*WORK INSTRUCTION:*
Repeat the entries below exactly. Begin with the first line and end with the line that contains "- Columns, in".

Dataset excerpts
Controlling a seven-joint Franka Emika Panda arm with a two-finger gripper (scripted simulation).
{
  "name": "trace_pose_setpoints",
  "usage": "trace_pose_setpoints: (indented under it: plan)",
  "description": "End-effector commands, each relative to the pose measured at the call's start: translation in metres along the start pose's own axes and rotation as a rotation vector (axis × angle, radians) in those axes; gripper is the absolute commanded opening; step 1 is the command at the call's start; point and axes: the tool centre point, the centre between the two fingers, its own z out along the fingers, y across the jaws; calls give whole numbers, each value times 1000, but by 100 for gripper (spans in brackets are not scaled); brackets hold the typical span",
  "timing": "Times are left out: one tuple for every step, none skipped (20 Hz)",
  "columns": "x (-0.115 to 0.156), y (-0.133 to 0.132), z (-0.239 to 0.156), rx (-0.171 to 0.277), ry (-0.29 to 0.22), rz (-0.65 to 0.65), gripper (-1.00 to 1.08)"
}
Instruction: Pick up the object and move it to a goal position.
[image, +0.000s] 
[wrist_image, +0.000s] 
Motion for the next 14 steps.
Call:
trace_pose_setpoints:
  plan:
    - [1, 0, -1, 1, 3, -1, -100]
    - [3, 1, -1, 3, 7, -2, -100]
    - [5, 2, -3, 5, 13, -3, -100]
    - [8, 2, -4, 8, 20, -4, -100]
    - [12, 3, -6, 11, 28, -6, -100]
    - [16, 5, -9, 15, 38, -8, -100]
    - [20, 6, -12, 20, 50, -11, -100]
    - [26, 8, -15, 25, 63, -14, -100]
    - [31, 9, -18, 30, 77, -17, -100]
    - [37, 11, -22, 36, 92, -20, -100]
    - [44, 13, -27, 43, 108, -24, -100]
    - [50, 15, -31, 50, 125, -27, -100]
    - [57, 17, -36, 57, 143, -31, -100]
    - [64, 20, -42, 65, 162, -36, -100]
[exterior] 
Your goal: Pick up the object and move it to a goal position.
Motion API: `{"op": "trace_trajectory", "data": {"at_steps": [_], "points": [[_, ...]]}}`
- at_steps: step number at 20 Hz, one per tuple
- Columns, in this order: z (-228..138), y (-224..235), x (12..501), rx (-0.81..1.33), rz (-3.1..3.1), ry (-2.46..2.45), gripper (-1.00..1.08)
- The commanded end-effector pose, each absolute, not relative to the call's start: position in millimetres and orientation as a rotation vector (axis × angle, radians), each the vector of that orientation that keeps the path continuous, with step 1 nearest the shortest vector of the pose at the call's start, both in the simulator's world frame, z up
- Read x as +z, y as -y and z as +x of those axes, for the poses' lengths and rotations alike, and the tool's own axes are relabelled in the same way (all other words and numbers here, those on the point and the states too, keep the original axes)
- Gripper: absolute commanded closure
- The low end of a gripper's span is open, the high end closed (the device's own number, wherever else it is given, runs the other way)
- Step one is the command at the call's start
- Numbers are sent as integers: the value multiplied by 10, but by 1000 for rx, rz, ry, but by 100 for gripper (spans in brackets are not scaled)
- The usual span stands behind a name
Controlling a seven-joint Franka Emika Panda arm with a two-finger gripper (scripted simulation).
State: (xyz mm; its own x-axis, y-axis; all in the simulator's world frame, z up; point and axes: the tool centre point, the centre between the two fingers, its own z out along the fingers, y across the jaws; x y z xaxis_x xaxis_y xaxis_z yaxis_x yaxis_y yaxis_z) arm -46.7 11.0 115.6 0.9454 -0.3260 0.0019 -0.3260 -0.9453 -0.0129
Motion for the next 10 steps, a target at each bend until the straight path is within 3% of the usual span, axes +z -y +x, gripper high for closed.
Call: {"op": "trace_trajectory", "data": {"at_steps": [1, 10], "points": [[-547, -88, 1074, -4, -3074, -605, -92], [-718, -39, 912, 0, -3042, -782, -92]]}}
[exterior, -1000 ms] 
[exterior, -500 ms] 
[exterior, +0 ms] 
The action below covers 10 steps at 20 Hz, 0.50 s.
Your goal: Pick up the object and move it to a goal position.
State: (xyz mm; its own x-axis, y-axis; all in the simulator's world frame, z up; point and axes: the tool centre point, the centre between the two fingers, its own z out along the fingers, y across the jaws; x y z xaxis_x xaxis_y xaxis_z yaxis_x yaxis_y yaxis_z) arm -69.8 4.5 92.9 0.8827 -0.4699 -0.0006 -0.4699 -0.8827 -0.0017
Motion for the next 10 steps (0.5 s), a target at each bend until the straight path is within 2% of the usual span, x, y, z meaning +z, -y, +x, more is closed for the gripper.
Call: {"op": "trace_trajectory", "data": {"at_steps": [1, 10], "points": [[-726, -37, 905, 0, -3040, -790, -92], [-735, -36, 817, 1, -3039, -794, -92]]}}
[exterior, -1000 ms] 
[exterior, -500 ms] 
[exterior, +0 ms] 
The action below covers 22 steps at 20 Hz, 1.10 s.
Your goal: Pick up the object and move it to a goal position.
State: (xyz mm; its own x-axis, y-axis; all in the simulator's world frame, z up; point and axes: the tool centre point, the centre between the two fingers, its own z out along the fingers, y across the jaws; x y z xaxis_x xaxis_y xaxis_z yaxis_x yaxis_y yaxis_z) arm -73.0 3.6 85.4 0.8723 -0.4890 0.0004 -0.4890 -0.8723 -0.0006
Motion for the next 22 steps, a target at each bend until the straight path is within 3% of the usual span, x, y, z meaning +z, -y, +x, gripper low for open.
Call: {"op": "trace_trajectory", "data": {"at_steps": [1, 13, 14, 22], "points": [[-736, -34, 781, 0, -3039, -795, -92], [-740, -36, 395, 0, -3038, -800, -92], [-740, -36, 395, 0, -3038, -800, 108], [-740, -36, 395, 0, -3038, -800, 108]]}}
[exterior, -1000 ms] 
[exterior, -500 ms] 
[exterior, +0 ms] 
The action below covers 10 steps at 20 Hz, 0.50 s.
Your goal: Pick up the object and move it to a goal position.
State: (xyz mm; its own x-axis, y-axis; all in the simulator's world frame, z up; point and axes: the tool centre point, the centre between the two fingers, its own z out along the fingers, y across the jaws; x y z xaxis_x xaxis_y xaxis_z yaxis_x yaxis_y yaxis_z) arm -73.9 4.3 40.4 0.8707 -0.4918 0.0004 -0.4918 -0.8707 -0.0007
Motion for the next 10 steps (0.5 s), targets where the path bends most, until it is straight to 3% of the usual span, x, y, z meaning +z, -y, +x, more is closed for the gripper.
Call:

*ANSWER TO THIS TASK:*
Controlling a seven-joint Franka Emika Panda arm with a two-finger gripper (scripted simulation).
{
  "name": "trace_pose_setpoints",
  "usage": "trace_pose_setpoints: (indented under it: plan)",
  "description": "End-effector commands, each relative to the pose measured at the call's start: translation in metres along the start pose's own axes and rotation as a rotation vector (axis × angle, radians) in those axes; gripper is the absolute commanded opening; step 1 is the command at the call's start; point and axes: the tool centre point, the centre between the two fingers, its own z out along the fingers, y across the jaws; calls give whole numbers, each value times 1000, but by 100 for gripper (spans in brackets are not scaled); brackets hold the typical span",
  "timing": "Times are left out: one tuple for every step, none skipped (20 Hz)",
  "columns": "x (-0.115 to 0.156), y (-0.133 to 0.132), z (-0.239 to 0.156), rx (-0.171 to 0.277), ry (-0.29 to 0.22), rz (-0.65 to 0.65), gripper (-1.00 to 1.08)"
}
Instruction: Pick up the object and move it to a goal position.
[image, +0.000s] 
[wrist_image, +0.000s] 
Motion for the next 14 steps.
Call:
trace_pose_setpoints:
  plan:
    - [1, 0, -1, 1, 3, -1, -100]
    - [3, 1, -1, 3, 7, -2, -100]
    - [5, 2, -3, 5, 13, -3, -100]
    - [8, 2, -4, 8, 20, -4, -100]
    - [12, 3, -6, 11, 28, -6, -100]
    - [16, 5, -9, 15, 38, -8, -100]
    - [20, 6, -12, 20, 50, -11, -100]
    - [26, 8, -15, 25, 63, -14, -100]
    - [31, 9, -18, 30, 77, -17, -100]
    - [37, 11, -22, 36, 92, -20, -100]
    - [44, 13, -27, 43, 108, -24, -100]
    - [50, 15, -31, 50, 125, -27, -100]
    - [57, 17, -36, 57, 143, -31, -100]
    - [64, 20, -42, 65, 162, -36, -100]
[exterior] 
Your goal: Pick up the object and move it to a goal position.
Motion API: `{"op": "trace_trajectory", "data": {"at_steps": [_], "points": [[_, ...]]}}`
- at_steps: step number at 20 Hz, one per tuple
- Columns, in this order: z (-228..138), y (-224..235), x (12..501), rx (-0.81..1.33), rz (-3.1..3.1), ry (-2.46..2.45), gripper (-1.00..1.08)

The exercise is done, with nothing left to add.